- Extracted material -

==============================

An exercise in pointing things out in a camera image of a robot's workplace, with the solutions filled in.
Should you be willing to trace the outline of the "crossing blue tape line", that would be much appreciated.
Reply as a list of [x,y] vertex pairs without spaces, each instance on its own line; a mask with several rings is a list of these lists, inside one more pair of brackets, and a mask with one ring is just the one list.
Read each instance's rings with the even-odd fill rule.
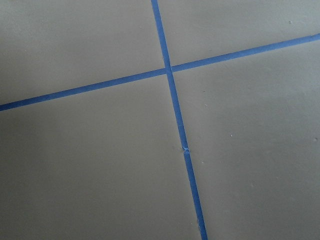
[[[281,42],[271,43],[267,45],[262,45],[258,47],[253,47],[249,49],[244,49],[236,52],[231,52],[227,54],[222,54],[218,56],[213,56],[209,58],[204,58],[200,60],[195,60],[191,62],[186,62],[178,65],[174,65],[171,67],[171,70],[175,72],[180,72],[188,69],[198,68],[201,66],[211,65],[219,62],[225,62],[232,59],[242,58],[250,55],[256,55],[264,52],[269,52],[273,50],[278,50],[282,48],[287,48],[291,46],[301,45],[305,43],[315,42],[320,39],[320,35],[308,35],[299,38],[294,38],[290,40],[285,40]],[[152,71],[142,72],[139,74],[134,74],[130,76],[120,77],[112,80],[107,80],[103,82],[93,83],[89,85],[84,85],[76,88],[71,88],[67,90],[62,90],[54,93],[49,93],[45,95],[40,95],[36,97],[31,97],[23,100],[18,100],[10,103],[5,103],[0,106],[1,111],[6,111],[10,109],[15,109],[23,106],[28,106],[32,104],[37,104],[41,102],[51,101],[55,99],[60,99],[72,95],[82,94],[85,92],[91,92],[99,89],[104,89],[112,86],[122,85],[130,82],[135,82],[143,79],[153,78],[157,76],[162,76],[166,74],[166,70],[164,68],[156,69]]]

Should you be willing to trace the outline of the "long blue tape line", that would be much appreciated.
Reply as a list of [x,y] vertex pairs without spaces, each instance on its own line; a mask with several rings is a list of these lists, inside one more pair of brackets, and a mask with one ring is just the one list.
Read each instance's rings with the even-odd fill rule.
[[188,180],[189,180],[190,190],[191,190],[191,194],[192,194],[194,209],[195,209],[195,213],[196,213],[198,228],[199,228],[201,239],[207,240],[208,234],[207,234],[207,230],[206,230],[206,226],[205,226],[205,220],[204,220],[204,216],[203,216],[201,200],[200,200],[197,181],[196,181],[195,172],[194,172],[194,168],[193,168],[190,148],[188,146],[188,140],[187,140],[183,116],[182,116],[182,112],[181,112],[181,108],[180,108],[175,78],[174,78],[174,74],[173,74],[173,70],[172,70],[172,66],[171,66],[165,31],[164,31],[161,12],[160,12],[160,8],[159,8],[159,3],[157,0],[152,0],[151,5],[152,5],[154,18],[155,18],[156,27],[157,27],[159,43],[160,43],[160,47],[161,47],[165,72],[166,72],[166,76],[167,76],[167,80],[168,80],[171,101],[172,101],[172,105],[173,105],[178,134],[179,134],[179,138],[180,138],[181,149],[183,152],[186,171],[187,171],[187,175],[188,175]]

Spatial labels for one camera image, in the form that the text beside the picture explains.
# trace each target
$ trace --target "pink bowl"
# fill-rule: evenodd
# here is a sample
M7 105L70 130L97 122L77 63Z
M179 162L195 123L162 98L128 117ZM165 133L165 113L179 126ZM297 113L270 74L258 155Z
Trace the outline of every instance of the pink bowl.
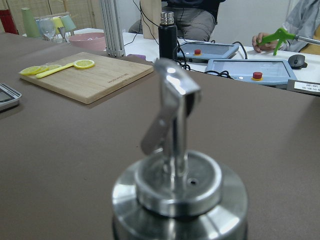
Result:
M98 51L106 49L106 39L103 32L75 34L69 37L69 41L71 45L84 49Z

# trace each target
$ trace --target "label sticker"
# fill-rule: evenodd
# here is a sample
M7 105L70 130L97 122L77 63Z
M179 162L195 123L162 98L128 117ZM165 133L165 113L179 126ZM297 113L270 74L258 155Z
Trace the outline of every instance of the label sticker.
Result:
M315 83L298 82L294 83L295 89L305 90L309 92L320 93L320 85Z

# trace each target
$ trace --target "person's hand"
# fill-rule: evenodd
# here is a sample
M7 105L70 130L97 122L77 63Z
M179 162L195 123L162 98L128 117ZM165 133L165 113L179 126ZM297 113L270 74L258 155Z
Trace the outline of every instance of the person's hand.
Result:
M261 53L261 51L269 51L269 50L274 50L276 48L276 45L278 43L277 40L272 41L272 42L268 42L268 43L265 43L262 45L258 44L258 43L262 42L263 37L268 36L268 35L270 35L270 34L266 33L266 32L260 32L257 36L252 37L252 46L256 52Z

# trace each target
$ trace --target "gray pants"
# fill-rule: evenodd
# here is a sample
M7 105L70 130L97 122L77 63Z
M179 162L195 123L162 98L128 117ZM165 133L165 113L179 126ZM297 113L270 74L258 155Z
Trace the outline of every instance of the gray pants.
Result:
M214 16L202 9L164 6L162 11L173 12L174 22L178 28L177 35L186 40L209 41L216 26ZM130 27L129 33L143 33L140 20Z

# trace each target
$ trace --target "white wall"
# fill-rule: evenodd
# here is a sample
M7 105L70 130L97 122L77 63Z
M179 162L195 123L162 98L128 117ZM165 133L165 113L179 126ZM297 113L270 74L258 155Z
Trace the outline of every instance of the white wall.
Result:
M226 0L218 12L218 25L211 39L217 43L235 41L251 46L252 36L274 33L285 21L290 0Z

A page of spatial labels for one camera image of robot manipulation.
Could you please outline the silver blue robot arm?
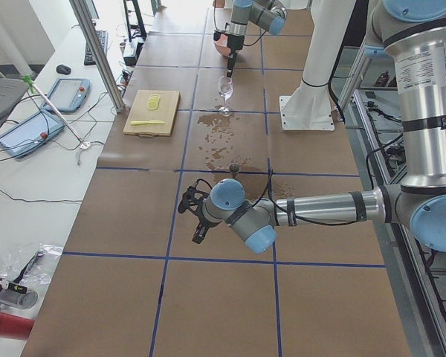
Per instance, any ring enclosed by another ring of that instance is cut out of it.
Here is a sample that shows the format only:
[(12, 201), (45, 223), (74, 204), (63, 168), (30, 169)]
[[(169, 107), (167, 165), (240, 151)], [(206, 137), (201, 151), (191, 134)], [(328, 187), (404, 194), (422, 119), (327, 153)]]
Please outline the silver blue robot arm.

==============================

- Problem to solve -
Leaving the pictures out, write out all the material above exactly.

- Output below -
An exercise in pointing things out in a camera image of a robot's workplace, with the solutions filled in.
Should you be willing to trace the outline of the "crossing blue tape line", that would be much appreciated.
Reply as a list of [x,y] vertex pairs without spaces, each instance on its own line; a mask with several rings is a list of these lists, inside one more pair of brackets, and a mask with one ring is just the one list.
Read each instance's rings with the even-odd fill rule.
[[[281,42],[271,43],[267,45],[262,45],[258,47],[253,47],[249,49],[244,49],[236,52],[231,52],[227,54],[222,54],[218,56],[213,56],[209,58],[204,58],[200,60],[195,60],[191,62],[186,62],[178,65],[174,65],[171,67],[171,70],[175,72],[180,72],[188,69],[198,68],[201,66],[211,65],[219,62],[225,62],[232,59],[242,58],[250,55],[256,55],[264,52],[269,52],[273,50],[278,50],[282,48],[287,48],[291,46],[301,45],[305,43],[315,42],[320,39],[320,35],[308,35],[299,38],[294,38],[290,40],[285,40]],[[152,71],[142,72],[139,74],[134,74],[130,76],[120,77],[112,80],[107,80],[103,82],[93,83],[89,85],[84,85],[76,88],[71,88],[67,90],[62,90],[54,93],[49,93],[45,95],[40,95],[36,97],[31,97],[23,100],[18,100],[10,103],[5,103],[0,106],[1,111],[6,111],[10,109],[15,109],[23,106],[28,106],[32,104],[37,104],[41,102],[51,101],[55,99],[60,99],[72,95],[82,94],[85,92],[91,92],[99,89],[104,89],[112,86],[122,85],[130,82],[135,82],[143,79],[153,78],[157,76],[162,76],[166,74],[166,70],[164,68],[156,69]]]

Should you be willing to trace the outline of the "long blue tape line", that would be much appreciated.
Reply as a list of [x,y] vertex pairs without spaces, each instance on its own line; a mask with several rings is a list of these lists, inside one more pair of brackets, and a mask with one ring is just the one list.
Read each instance's rings with the even-odd fill rule.
[[188,180],[189,180],[190,190],[191,190],[191,194],[192,194],[194,209],[195,209],[195,213],[196,213],[198,228],[199,228],[201,239],[207,240],[208,234],[207,234],[207,230],[206,230],[206,226],[205,226],[205,220],[204,220],[204,216],[203,216],[201,200],[200,200],[197,181],[196,181],[195,172],[194,172],[194,168],[193,168],[190,148],[188,146],[188,140],[187,140],[183,116],[182,116],[182,112],[181,112],[181,108],[180,108],[175,78],[174,78],[174,74],[173,74],[173,70],[172,70],[172,66],[171,66],[165,31],[164,31],[161,12],[160,12],[160,8],[159,8],[159,3],[157,0],[152,0],[151,5],[152,5],[154,18],[155,18],[156,27],[157,27],[159,43],[160,43],[160,47],[161,47],[165,72],[166,72],[166,76],[167,76],[167,80],[168,80],[171,101],[172,101],[172,105],[173,105],[178,134],[179,134],[179,138],[180,138],[181,149],[183,152],[186,171],[187,171],[187,175],[188,175]]

Spatial labels for one camera image, in the form that the text beside the picture explains.
# trace each target
$ trace --target "pink bowl"
# fill-rule: evenodd
# here is a sample
M7 105L70 130L97 122L77 63Z
M179 162L195 123L162 98L128 117ZM165 133L165 113L179 126ZM297 113L270 74L258 155Z
Trace the outline of every instance of the pink bowl.
Result:
M98 51L106 49L106 39L103 32L75 34L69 37L69 41L71 45L84 49Z

# trace each target
$ trace --target "label sticker"
# fill-rule: evenodd
# here is a sample
M7 105L70 130L97 122L77 63Z
M179 162L195 123L162 98L128 117ZM165 133L165 113L179 126ZM297 113L270 74L258 155Z
Trace the outline of every instance of the label sticker.
Result:
M315 83L298 82L294 83L295 89L305 90L309 92L320 93L320 85Z

# trace each target
$ trace --target "person's hand"
# fill-rule: evenodd
# here is a sample
M7 105L70 130L97 122L77 63Z
M179 162L195 123L162 98L128 117ZM165 133L165 113L179 126ZM297 113L270 74L258 155Z
Trace the outline of every instance of the person's hand.
Result:
M261 53L261 51L269 51L269 50L274 50L276 48L276 45L278 43L277 40L272 41L272 42L268 42L268 43L265 43L262 45L258 44L258 43L262 42L263 37L268 36L268 35L270 35L270 34L266 33L266 32L260 32L257 36L252 37L252 46L256 52Z

# trace each target
$ trace --target "gray pants"
# fill-rule: evenodd
# here is a sample
M7 105L70 130L97 122L77 63Z
M179 162L195 123L162 98L128 117ZM165 133L165 113L179 126ZM297 113L270 74L258 155Z
Trace the outline of every instance of the gray pants.
Result:
M214 16L202 9L164 6L162 11L173 12L174 22L178 28L177 35L186 40L209 41L216 26ZM130 27L129 33L143 33L140 20Z

# trace each target
$ trace --target "white wall"
# fill-rule: evenodd
# here is a sample
M7 105L70 130L97 122L77 63Z
M179 162L195 123L162 98L128 117ZM165 133L165 113L179 126ZM297 113L270 74L258 155Z
Trace the outline of every instance of the white wall.
Result:
M226 0L218 12L218 25L211 39L217 43L235 41L251 46L252 36L274 33L285 21L290 0Z

A page of spatial labels for one camera image of robot manipulation.
Could you please outline the silver blue robot arm?
Per instance, any ring enclosed by another ring of that instance is cut out of it.
Here is a sample that shows the format only:
[(12, 201), (45, 223), (74, 204), (63, 168), (30, 169)]
[[(169, 107), (167, 165), (240, 151)], [(206, 137), (201, 151), (191, 134)], [(328, 187), (404, 194), (422, 119), (327, 153)]]
Please outline the silver blue robot arm.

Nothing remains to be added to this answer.